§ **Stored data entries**
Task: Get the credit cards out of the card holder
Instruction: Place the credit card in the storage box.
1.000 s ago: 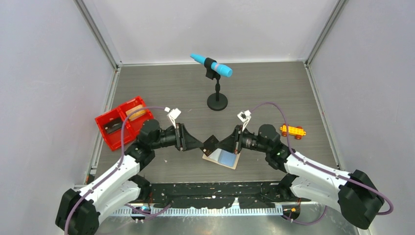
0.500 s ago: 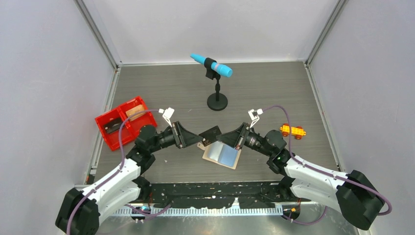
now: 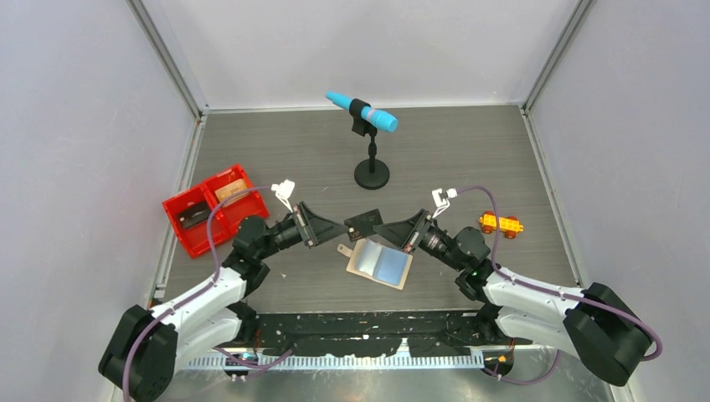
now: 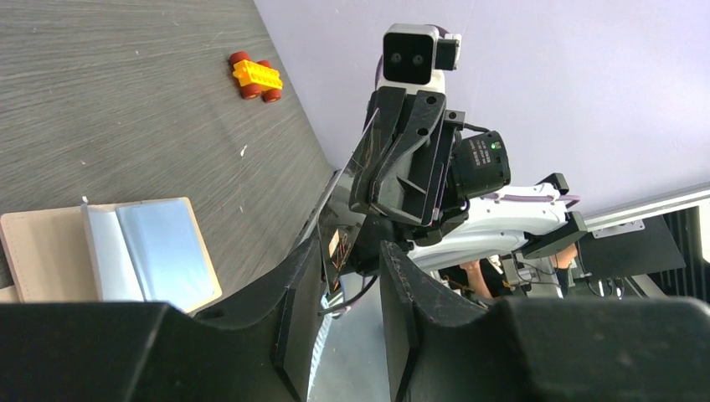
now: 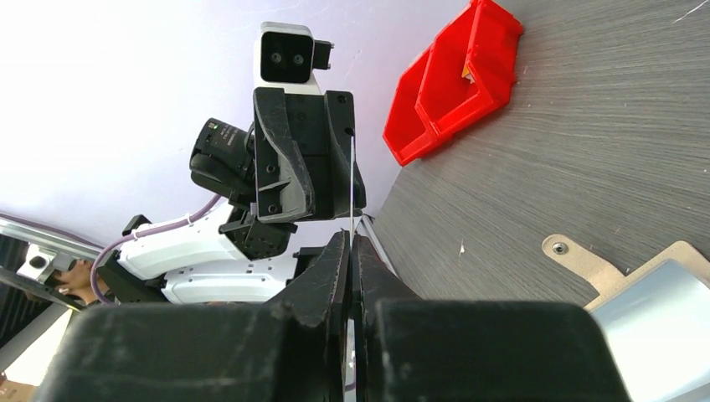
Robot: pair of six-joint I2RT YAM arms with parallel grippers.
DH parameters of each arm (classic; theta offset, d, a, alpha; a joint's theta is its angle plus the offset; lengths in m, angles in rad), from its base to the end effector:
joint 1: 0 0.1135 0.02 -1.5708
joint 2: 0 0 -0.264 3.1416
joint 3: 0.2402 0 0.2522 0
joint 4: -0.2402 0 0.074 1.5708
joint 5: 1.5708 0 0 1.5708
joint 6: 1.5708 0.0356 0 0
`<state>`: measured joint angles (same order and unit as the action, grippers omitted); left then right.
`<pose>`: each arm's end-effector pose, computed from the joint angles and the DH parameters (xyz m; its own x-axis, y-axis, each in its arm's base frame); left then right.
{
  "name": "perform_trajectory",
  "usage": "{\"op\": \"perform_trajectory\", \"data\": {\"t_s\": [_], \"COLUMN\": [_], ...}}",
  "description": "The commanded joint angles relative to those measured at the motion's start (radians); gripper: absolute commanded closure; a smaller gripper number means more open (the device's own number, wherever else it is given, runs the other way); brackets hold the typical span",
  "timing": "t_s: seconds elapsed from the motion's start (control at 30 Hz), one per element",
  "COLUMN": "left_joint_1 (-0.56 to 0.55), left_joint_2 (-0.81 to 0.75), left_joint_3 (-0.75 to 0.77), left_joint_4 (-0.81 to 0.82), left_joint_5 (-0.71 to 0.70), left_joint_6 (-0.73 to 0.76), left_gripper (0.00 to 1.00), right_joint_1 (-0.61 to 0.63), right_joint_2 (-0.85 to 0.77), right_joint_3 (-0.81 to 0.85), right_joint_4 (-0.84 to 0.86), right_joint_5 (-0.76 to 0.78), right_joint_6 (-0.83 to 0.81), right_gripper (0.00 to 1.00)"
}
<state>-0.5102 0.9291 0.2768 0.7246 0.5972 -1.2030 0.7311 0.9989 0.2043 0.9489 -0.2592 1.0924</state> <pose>0.1615 -0.1133 0.2314 -0.8109 -0.4304 -0.3965 0.3800 0.1281 -0.9161 0.1418 0.1394 0.2194 -0.6876 0.5359 -0.4898 -0.4855 0.1623 0.8591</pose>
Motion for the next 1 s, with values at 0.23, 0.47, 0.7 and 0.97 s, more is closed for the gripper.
{"op": "perform_trajectory", "data": {"t_s": [0.23,0.47,0.7,0.97], "left_joint_1": [-0.017,-0.042,-0.041,0.001], "left_joint_2": [0.032,0.042,0.044,-0.048], "left_joint_3": [0.000,0.002,0.013,0.100], "left_joint_4": [0.117,0.124,0.114,-0.165], "left_joint_5": [-0.024,-0.041,-0.039,-0.016], "left_joint_6": [-0.018,-0.020,-0.012,0.114], "left_gripper": [0.71,0.85,1.00,1.00], "right_joint_1": [0.002,0.002,0.003,0.002], "right_joint_2": [-0.002,0.012,0.008,-0.098], "right_joint_3": [-0.019,-0.019,-0.028,-0.039], "right_joint_4": [0.085,0.079,0.067,-0.062], "right_joint_5": [0.060,0.070,0.072,0.067], "right_joint_6": [0.023,0.034,0.029,-0.040], "right_gripper": [0.95,0.95,0.86,0.39]}}
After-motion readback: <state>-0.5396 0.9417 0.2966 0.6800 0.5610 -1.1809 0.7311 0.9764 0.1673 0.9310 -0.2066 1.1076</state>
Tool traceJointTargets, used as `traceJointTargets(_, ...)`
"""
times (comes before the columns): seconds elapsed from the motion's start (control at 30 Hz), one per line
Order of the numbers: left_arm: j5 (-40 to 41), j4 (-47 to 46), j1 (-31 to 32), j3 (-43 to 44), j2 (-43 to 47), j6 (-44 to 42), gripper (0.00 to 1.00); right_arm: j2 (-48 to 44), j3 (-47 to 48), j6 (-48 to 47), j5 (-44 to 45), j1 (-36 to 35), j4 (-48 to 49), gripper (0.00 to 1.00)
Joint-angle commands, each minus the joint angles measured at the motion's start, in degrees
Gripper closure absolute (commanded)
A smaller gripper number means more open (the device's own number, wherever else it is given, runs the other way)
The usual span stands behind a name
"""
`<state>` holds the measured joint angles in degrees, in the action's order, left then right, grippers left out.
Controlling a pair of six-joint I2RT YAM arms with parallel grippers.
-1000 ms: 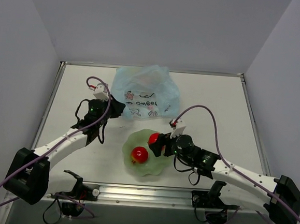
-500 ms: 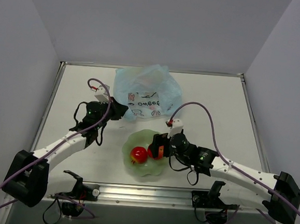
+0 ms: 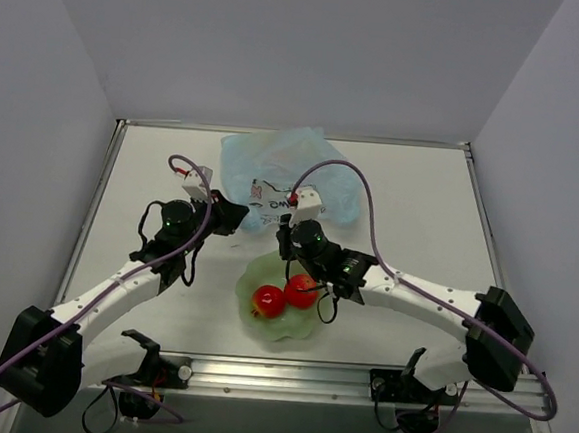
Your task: Take the fake fruits out of the plastic bag
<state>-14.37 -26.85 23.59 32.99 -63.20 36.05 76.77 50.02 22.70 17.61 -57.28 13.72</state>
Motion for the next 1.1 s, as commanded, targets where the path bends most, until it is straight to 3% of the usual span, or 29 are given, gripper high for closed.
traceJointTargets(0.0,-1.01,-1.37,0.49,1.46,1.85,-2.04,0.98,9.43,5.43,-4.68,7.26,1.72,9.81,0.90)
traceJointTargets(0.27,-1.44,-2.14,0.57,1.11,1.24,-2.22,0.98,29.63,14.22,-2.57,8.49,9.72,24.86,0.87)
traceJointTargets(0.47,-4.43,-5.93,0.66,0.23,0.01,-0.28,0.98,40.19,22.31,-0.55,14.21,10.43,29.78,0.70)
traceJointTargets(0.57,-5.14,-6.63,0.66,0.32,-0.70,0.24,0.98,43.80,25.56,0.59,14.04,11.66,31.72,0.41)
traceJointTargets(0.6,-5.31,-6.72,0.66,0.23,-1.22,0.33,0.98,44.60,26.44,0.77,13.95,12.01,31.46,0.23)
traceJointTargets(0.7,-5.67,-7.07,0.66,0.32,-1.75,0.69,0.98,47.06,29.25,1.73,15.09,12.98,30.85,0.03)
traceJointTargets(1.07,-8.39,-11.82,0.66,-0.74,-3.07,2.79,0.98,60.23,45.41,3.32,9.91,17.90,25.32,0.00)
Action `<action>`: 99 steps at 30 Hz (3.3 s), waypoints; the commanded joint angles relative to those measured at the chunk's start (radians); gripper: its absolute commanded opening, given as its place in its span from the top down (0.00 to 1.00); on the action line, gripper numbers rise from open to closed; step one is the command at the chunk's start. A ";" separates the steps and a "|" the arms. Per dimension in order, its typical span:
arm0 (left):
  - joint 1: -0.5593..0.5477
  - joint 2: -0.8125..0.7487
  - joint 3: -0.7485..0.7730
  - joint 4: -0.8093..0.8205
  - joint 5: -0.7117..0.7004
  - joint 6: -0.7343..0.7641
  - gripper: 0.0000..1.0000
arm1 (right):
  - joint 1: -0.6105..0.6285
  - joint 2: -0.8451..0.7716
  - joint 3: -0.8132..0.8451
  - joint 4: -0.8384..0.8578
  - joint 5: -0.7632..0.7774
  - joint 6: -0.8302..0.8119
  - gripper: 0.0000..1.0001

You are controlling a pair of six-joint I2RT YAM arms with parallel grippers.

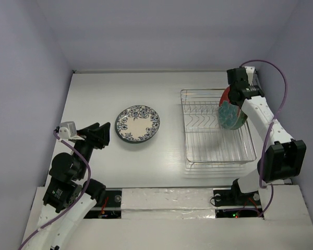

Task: Unload the plates from the dish rack

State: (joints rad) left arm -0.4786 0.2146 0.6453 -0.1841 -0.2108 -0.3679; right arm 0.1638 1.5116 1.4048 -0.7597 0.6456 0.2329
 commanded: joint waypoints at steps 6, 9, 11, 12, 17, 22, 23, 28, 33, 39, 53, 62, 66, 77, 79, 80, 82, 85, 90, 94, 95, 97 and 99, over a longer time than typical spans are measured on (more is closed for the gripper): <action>-0.006 -0.020 -0.004 0.046 0.004 0.009 0.50 | 0.002 -0.008 0.078 0.037 0.012 -0.070 1.00; -0.006 -0.017 -0.004 0.046 0.004 0.007 0.50 | 0.002 -0.037 0.118 0.023 -0.006 -0.076 1.00; -0.006 -0.015 -0.006 0.044 0.004 0.007 0.50 | 0.002 -0.085 0.135 0.030 -0.021 -0.078 1.00; -0.006 -0.017 -0.004 0.044 0.004 0.007 0.50 | 0.002 -0.100 0.144 0.037 -0.026 -0.084 1.00; -0.006 -0.018 -0.004 0.044 0.004 0.007 0.50 | 0.002 -0.163 0.229 0.016 -0.043 -0.089 1.00; -0.006 -0.020 -0.004 0.044 0.004 0.009 0.50 | 0.002 -0.215 0.284 -0.009 -0.072 -0.080 1.00; -0.006 -0.018 -0.006 0.044 0.004 0.009 0.50 | 0.002 -0.224 0.296 -0.015 -0.076 -0.072 1.00; -0.006 -0.015 -0.006 0.044 0.004 0.009 0.50 | 0.002 -0.315 0.287 0.011 -0.274 0.051 1.00; -0.006 -0.014 -0.004 0.044 0.004 0.006 0.50 | 0.072 -0.419 0.024 0.324 -0.633 0.303 1.00; -0.006 0.003 -0.004 0.043 0.004 0.006 0.50 | 0.293 -0.363 -0.233 0.731 -0.721 0.555 1.00; -0.006 0.009 -0.004 0.038 0.004 0.003 0.51 | 0.572 0.108 -0.227 1.131 -0.666 0.825 1.00; -0.006 0.002 -0.004 0.038 0.004 0.003 0.50 | 0.625 0.240 -0.227 1.203 -0.610 0.902 1.00; -0.006 -0.001 -0.004 0.038 0.004 0.004 0.50 | 0.625 0.233 -0.280 1.198 -0.581 0.919 0.91; -0.006 -0.007 -0.004 0.040 0.004 0.003 0.50 | 0.625 0.203 -0.238 0.917 -0.475 0.798 0.41; -0.006 -0.009 -0.006 0.040 0.004 0.003 0.50 | 0.625 0.184 -0.215 0.814 -0.425 0.747 0.34; -0.006 -0.012 -0.006 0.040 0.004 0.003 0.50 | 0.625 0.171 -0.211 0.788 -0.410 0.734 0.31; -0.006 -0.014 -0.004 0.041 0.004 0.004 0.50 | 0.625 0.129 -0.201 0.688 -0.345 0.688 0.23; -0.006 -0.017 -0.004 0.043 0.004 0.006 0.50 | 0.625 0.079 -0.182 0.567 -0.261 0.617 0.15; -0.006 -0.027 -0.004 0.044 0.004 0.006 0.50 | 0.614 -0.026 -0.178 0.358 0.010 0.514 0.85; -0.006 -0.034 -0.004 0.043 0.004 0.007 0.50 | 0.467 -0.129 -0.181 0.214 0.155 0.418 1.00; -0.006 -0.037 -0.004 0.044 0.004 0.009 0.50 | 0.424 -0.148 -0.187 0.192 0.170 0.396 1.00; -0.006 -0.041 -0.004 0.044 0.004 0.007 0.50 | 0.294 -0.194 -0.204 0.151 0.224 0.327 1.00; -0.006 -0.052 -0.004 0.044 0.004 0.009 0.50 | 0.209 -0.235 -0.216 0.125 0.215 0.271 0.85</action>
State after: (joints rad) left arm -0.4786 0.1844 0.6453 -0.1844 -0.2104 -0.3679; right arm 0.4881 1.3399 1.1957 -0.5083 0.7277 0.6445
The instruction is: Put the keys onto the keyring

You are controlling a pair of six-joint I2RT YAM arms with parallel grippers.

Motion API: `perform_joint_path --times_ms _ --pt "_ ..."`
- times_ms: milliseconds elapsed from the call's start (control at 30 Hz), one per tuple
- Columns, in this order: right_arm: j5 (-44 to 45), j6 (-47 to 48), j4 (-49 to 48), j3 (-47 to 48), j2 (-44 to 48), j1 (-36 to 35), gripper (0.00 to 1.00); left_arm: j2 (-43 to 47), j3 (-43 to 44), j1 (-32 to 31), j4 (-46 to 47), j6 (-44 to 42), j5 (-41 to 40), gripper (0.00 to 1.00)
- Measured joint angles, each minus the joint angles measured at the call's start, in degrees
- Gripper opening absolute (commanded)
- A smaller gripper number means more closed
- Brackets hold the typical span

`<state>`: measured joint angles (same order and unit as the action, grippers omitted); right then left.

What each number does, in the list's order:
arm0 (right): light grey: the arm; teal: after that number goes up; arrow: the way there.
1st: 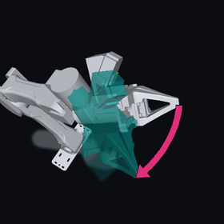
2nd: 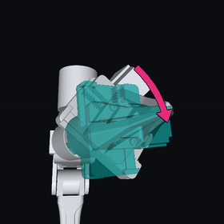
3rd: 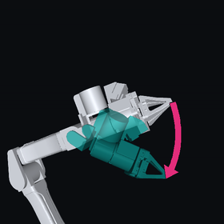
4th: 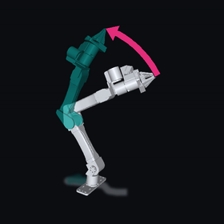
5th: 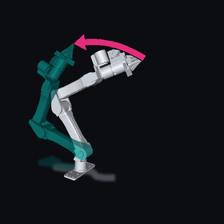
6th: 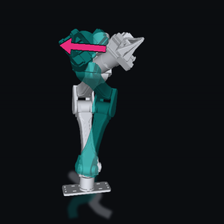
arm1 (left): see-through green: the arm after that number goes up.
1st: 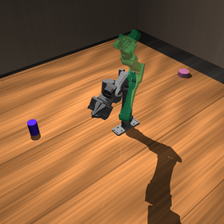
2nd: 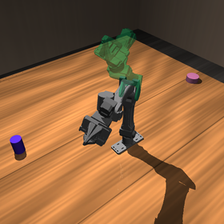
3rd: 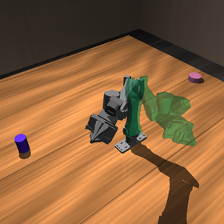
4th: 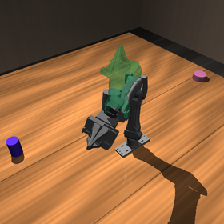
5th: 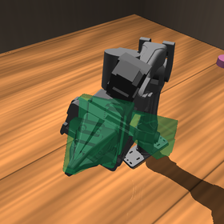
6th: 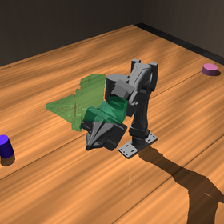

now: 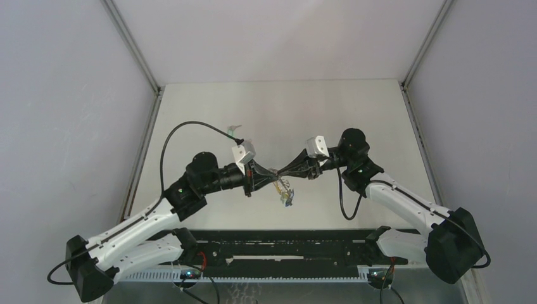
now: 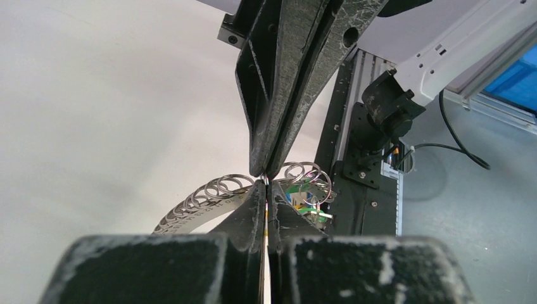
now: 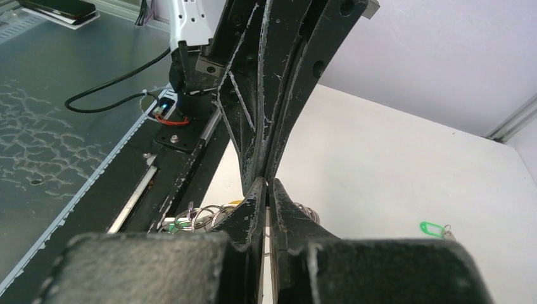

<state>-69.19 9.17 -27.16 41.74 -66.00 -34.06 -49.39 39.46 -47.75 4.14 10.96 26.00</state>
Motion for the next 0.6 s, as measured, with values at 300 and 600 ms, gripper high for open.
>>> perform_joint_path --times_ms 300,600 --pt "8.57 3.39 6.47 0.26 2.97 -0.07 0.24 1.73 0.13 -0.22 -5.35 8.20 -13.11 0.00" --pt "21.29 8.07 11.43 0.15 7.15 -7.02 0.30 0.61 2.51 -0.20 -16.98 29.31 -30.53 0.00"
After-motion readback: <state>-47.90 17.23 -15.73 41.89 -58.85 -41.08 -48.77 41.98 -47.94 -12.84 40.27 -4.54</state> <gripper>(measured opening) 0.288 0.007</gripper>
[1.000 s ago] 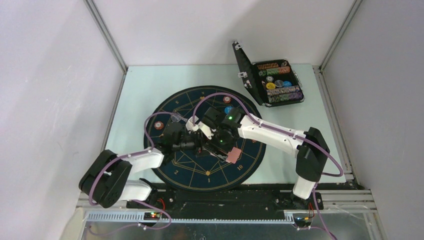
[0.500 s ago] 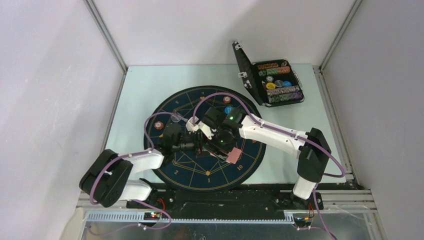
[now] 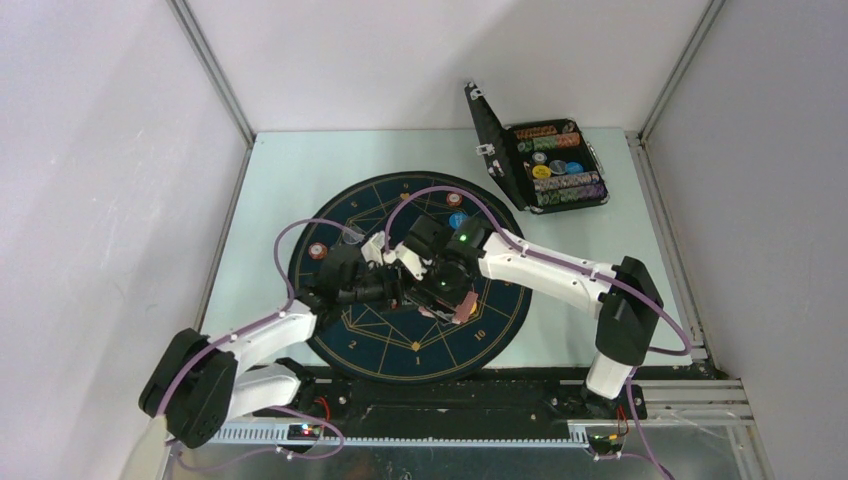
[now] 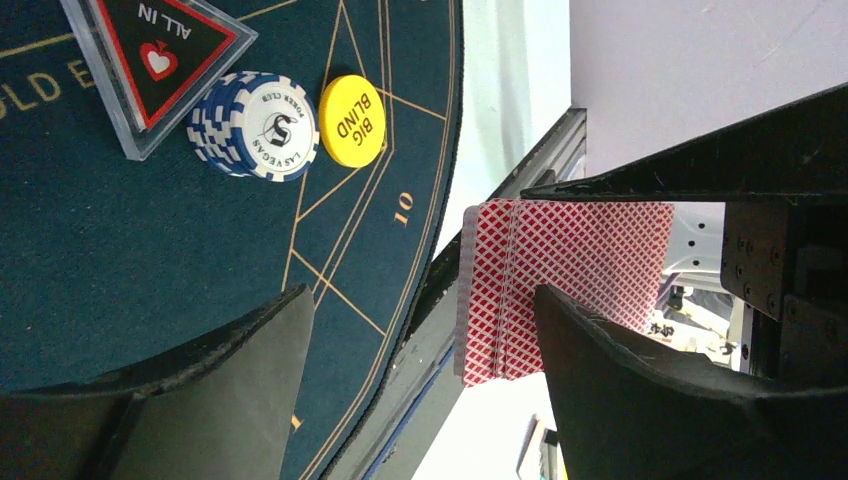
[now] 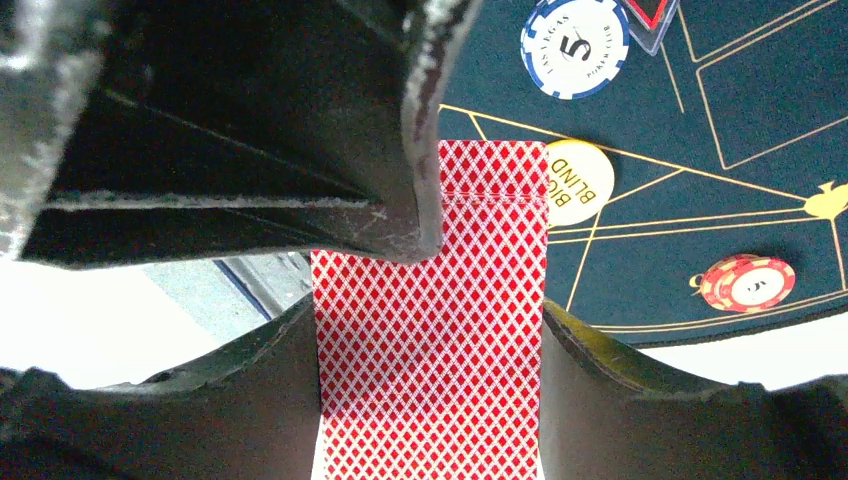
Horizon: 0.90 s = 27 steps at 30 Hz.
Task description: Distribute texas hold em gaming equipment
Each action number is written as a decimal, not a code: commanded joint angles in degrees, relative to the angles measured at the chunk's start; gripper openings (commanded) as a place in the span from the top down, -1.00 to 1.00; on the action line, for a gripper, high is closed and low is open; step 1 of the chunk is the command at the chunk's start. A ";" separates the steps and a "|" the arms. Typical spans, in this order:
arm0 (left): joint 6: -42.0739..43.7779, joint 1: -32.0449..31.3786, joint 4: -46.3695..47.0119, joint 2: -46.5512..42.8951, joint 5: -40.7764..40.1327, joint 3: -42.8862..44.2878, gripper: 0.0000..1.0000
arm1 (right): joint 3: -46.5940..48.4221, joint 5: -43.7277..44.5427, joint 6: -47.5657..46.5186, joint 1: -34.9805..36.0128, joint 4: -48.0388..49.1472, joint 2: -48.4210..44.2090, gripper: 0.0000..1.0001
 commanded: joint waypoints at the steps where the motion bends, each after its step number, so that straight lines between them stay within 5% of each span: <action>1: 6.66 -0.55 -1.55 -2.31 -0.99 1.57 -0.71 | -0.08 0.34 0.13 0.08 -0.95 -2.46 1.00; 7: 1.44 -0.55 8.33 -4.62 4.38 0.21 -0.79 | -1.72 1.39 0.26 -0.22 2.21 -3.30 1.00; 27: -0.76 -0.55 14.52 -5.67 9.02 -2.12 -0.98 | -5.97 1.13 0.99 -0.51 10.42 -8.15 1.00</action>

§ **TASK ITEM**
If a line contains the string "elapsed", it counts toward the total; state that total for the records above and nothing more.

§ **EXERCISE ANSWER**
3